Mark: Childhood and Teen Years
Before Gene’s first hospitalization, Mark had some “okay times” but he mainly remembers that his father was mad and mean most of the time.
I didn’t know enough to know if anything with Gene was good or bad at that age. But when he yelled at you or would physically do something to you that obviously would not be a positive thing. Maybe too, I just associate him with bad things and there’s a lot of anger toward Gene, even until today.
When Gene was still at home, he “was either angry or doing 100 things, 100 miles an hour.” Although today Gene continues to call the family, he is stuck “living in 1990, like nothing’s changed.” He obsesses about the state of the equipment and buildings on the family farm as if they were in 1990 condition.
As a teenager, Mark grew up without a father figure.
It derailed my life I think quite a bit. I didn’t have anybody. I had a grandfather—he passed away in 2001. Gene and his father-in-law didn’t have a good relationship, but his hatred and feelings towards my father, I think he transferred to me. Then other men, uncles, cousins, had a lot of anger involved with Gene or just didn’t care. I don’t think anybody processed it appropriately. They took it out on a 10-year-old boy. Me being the oldest, I maybe felt more responsibility—we had the farm there, just a hobby farm, but I had to take care of that and feed the animals.
Mark describes his teenage years as horrible and rough. He had a lot of anger and thinks that he internalized much of his anger.

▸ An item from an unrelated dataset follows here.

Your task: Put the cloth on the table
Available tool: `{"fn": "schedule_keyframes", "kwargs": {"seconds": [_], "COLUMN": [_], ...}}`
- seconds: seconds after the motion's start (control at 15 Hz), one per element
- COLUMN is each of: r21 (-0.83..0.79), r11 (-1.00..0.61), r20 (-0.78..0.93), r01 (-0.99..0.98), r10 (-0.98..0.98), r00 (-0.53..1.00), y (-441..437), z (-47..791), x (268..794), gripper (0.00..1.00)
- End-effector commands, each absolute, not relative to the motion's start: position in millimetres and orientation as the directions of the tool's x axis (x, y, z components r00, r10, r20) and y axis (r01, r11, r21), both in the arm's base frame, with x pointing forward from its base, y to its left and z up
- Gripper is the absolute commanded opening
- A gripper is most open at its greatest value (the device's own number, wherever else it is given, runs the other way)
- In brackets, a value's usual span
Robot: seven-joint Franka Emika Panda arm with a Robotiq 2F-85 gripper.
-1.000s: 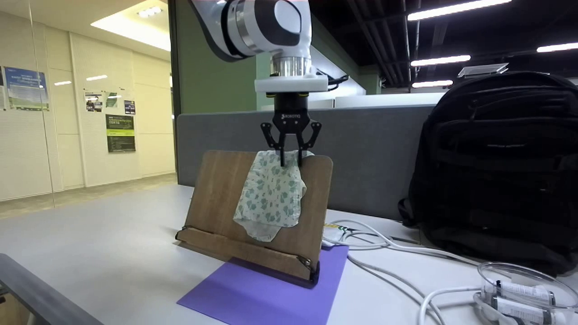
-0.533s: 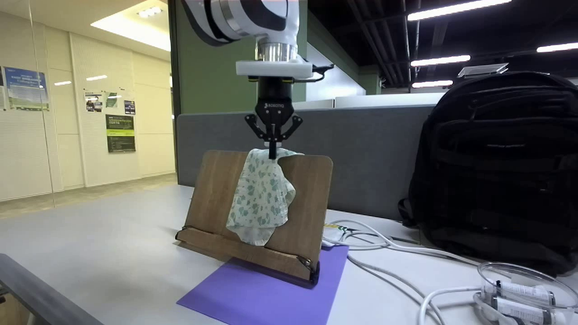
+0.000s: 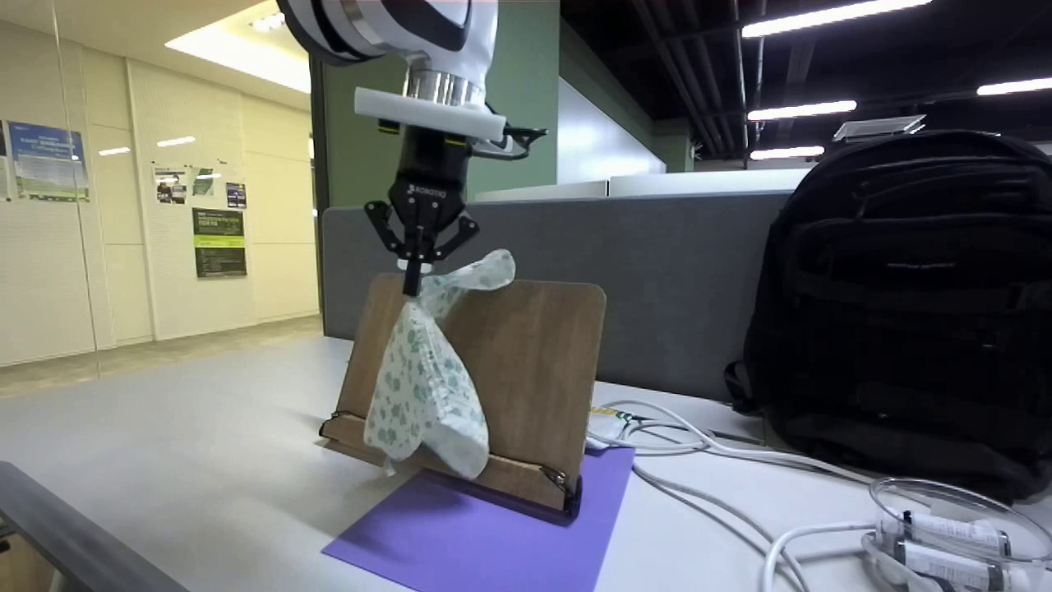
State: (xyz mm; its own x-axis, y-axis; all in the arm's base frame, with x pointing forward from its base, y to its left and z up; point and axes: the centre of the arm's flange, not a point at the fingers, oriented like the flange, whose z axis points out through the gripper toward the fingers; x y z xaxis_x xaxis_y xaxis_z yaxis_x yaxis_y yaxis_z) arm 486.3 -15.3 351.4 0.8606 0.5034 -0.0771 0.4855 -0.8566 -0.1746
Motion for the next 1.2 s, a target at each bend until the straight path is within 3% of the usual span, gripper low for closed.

Every time he interacted with his father on the phone, Mark would yell at him in order to feel okay again.
It was challenging to grow up in a small town where people knew about his father’s mental illness.
They hear the gossip, so they ask you. That’s like a knife. Every question you get asked, I never wanted to answer any of the questions because it wasn’t me. I wasn’t the one that had the illness or the problem. People ask and some people for lack of a better term don’t give two shits about you as a person. They just want to gossip. They don’t care about you. I don’t know as a teenager that I knew how to even cope with my own emotions. Then people are asking you questions and you don’t have an answer. You can tell them and tell them but some of that stuff I think should have been private. You don’t know to say no.